* [Exercise prompt]
Restate word for word the lines below that run from the one holding "(320, 118): 0.43" through the one holding "Coarse 3-D masks.", inclusive. Pictures don't belong in the copy.

Stored items from a collection
==*==

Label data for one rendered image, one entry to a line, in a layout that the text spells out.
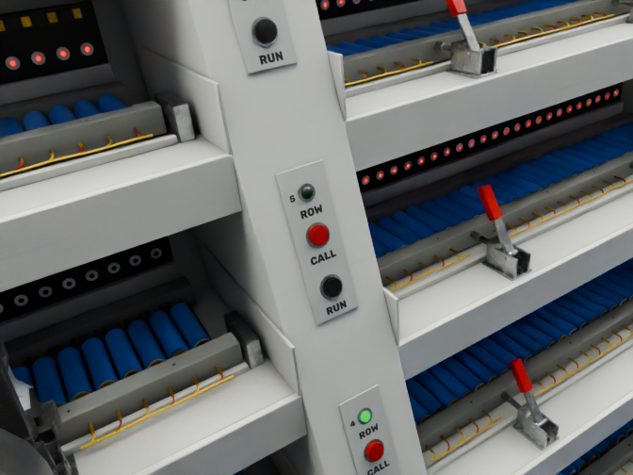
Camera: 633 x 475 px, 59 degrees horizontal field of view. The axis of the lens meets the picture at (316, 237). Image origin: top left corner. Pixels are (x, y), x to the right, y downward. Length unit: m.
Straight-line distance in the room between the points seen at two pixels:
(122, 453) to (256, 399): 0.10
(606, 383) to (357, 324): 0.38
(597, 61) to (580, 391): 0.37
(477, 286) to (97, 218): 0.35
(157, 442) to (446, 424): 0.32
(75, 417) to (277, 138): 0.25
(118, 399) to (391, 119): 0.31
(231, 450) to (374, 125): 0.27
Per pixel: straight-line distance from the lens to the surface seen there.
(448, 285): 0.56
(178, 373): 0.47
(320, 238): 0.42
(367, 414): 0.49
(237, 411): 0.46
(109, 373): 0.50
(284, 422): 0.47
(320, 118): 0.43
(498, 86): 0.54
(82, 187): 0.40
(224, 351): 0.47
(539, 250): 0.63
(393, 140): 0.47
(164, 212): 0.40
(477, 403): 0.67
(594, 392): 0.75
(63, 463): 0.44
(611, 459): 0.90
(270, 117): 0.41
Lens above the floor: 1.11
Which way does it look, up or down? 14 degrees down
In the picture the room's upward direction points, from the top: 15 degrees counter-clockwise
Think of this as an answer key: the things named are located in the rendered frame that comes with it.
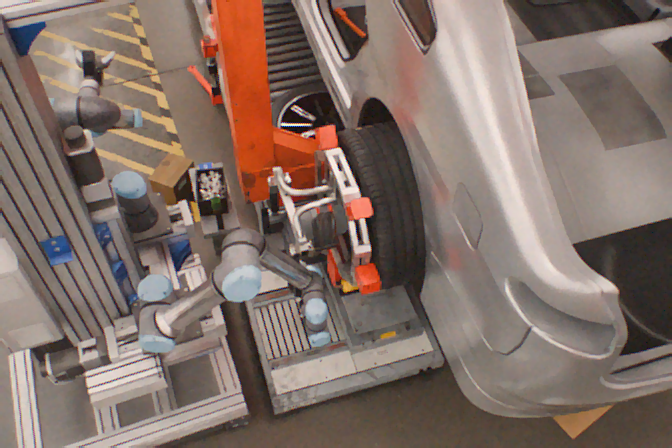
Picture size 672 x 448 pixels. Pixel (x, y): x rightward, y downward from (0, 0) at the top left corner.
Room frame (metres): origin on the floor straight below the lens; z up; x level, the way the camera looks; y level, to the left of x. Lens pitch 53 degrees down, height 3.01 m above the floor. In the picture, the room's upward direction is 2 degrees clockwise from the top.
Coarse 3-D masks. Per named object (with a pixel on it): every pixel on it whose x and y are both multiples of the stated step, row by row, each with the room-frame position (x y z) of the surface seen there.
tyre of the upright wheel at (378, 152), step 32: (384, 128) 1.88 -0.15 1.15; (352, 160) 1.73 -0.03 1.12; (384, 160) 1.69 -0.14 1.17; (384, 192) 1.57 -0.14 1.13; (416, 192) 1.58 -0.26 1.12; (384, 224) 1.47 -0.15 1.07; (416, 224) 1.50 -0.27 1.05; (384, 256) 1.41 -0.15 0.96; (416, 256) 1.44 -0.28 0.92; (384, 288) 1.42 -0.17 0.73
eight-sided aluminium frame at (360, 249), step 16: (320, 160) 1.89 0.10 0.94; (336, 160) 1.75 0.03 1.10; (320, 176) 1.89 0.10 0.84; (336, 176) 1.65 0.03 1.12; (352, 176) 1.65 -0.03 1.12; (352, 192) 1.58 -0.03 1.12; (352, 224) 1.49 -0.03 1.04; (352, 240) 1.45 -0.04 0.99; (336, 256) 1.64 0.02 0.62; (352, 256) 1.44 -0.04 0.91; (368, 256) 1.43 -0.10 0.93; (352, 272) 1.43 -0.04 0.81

==*==

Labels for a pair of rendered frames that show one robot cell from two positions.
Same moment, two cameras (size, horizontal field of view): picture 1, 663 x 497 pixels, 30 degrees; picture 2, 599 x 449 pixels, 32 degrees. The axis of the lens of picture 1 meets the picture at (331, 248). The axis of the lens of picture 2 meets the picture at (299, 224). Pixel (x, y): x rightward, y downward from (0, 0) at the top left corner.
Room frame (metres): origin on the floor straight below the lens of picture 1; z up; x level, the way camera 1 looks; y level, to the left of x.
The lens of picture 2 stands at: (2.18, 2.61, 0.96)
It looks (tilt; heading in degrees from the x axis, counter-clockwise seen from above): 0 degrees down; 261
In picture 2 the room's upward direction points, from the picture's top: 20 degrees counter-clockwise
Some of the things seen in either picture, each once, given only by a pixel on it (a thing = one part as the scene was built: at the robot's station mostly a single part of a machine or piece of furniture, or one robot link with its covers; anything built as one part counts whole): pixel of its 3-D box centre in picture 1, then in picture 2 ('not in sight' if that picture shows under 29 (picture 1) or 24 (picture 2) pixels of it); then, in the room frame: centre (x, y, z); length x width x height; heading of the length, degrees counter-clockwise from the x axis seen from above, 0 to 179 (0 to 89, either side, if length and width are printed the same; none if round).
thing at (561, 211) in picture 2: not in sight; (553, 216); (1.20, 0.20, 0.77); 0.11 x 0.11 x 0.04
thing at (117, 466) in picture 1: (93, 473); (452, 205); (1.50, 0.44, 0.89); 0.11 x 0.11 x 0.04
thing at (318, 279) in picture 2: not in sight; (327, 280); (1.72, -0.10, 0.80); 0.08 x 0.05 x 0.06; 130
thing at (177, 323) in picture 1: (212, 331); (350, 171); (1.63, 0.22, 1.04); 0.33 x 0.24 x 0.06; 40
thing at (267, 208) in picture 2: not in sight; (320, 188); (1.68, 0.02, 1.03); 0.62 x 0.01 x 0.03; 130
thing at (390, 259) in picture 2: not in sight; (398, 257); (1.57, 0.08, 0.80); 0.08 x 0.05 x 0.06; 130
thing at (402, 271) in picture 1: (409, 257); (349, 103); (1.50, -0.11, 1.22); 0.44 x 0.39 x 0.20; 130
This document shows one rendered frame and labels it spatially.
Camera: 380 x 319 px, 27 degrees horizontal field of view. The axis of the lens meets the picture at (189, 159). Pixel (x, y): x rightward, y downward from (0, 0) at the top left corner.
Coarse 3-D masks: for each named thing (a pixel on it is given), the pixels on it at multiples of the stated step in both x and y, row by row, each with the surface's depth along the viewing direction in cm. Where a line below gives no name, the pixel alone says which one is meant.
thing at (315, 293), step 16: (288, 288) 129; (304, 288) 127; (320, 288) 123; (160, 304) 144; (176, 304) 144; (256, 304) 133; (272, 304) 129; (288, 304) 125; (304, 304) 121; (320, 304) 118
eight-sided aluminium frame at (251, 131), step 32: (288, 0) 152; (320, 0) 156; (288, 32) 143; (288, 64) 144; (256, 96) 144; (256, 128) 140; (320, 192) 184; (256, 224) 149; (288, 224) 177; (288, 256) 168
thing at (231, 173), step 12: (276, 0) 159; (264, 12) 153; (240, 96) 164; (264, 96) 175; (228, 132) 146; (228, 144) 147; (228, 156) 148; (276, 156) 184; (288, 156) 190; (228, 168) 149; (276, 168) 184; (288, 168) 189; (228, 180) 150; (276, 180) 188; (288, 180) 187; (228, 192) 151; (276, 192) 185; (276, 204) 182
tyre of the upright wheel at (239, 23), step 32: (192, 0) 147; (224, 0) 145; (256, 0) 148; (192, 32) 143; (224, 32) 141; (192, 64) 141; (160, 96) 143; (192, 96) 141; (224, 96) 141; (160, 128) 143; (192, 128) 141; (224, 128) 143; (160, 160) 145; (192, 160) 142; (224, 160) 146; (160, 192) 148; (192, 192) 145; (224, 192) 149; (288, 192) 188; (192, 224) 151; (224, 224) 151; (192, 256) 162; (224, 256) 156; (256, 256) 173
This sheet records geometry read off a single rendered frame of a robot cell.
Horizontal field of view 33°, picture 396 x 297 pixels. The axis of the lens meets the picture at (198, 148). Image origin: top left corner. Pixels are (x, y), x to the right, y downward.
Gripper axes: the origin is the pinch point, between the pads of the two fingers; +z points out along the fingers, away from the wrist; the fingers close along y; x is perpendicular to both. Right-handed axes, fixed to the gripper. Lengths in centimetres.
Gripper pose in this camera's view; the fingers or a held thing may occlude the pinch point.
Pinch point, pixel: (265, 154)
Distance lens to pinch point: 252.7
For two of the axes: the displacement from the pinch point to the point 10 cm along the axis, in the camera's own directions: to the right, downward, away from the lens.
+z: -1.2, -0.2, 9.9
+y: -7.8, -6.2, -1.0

==*==

* [Output of the task]
(320, 118): 0.43
(498, 86): 0.54
(82, 187): 0.40
(224, 351): 0.47
(539, 250): 0.63
(393, 140): 0.47
(164, 212): 0.40
(477, 403): 0.67
(594, 392): 0.75
(63, 463): 0.44
(611, 459): 0.90
(270, 117): 0.41
Lens above the floor: 1.11
Which way does it look, up or down? 14 degrees down
In the picture the room's upward direction points, from the top: 15 degrees counter-clockwise
Think of this as an answer key: the things named are located in the rendered frame that comes with it.
Picture size 672 x 448 pixels. Pixel (x, y): x rightward, y downward from (0, 0) at the top left corner.
Room frame (metres): origin on the floor straight below the lens; z up; x level, the way the camera looks; y level, to the left of x. Lens pitch 53 degrees down, height 3.01 m above the floor. In the picture, the room's upward direction is 2 degrees clockwise from the top.
Coarse 3-D masks. Per named object (with a pixel on it): every pixel on it whose x and y are both multiples of the stated step, row by row, each with the room-frame position (x y z) of the surface seen there.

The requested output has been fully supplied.